Moonlight Sonata still haunts me.
 
I wish I hadn't gotten rid of all the boxed Game Arts/Falcom releases that Sierra had put out. Thexder was one of my favorites. I remember playing the PC version, and my friend had the IIGS version. I never did get to finish them.
 

Baron

Member
I loved Thexder when I was younger, and I was excited for the recent remake. Played it on PSP, PS3 and Vita. Lots of fun and nostalgia. My friend used to play the old PC version with a flight stick joystick, which I thought hugely unwieldy, but it worked for him.
 
Among them is Turrican, of which the influence is obvious.
How does the Energy Ball affect Turrican's play-style compared with Thexder's plane mode? I wouldn't be surprised if Trenz played this game. However, using the plane seems more of an obligation in Thexder (somewhat fun to mess around with), while the spike gives you lotsa power to actively enjoy.
 

Sinatar

Official GAF Bottom Feeder
I had the original release on my Tandy 1000SX, one of the first PC games I owned.
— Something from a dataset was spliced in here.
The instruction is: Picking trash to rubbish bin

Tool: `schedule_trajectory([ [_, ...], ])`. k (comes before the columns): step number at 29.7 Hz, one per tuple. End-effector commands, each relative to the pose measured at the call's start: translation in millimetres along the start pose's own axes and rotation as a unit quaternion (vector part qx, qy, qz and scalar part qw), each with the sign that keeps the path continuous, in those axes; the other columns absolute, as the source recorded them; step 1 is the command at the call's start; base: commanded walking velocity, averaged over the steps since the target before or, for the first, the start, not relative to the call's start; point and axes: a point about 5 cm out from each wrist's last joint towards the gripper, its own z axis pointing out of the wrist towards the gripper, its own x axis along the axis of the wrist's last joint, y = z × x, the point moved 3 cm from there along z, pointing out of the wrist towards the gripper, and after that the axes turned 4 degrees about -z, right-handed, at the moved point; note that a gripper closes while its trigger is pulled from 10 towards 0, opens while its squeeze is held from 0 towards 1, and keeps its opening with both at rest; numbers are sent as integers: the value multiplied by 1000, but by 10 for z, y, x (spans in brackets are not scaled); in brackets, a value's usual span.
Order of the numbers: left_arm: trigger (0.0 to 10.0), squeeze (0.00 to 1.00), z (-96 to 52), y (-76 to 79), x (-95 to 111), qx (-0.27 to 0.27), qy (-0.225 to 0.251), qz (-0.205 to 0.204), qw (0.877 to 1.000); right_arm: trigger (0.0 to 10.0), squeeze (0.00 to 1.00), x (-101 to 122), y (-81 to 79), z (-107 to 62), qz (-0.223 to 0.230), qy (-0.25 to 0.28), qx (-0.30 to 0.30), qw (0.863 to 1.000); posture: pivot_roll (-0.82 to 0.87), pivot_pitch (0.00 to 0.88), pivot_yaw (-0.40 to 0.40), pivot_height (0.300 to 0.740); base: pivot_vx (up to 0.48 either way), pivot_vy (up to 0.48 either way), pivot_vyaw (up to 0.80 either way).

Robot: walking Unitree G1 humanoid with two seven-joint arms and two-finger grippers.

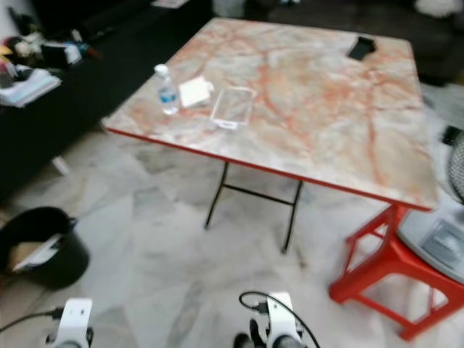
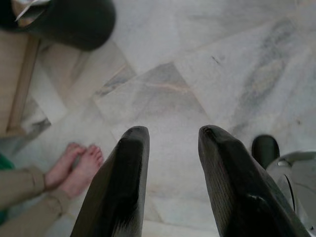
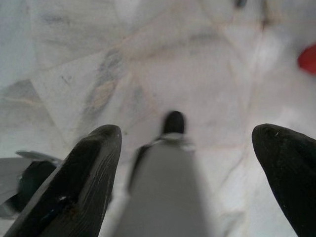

Cool game but I remember it being absurdly difficult.
 

Sho Nuff

Banned
Oh my God! Thank you for this thread. This is amazing. This is the first game that I ever bought with my own money, for the Apple IIgs my parents bought for me and Christmas of 1986. I never did manage to finish the game, because I always died in that one area where you had to take out the huge computer thing.

Can you link to the interview with Godai?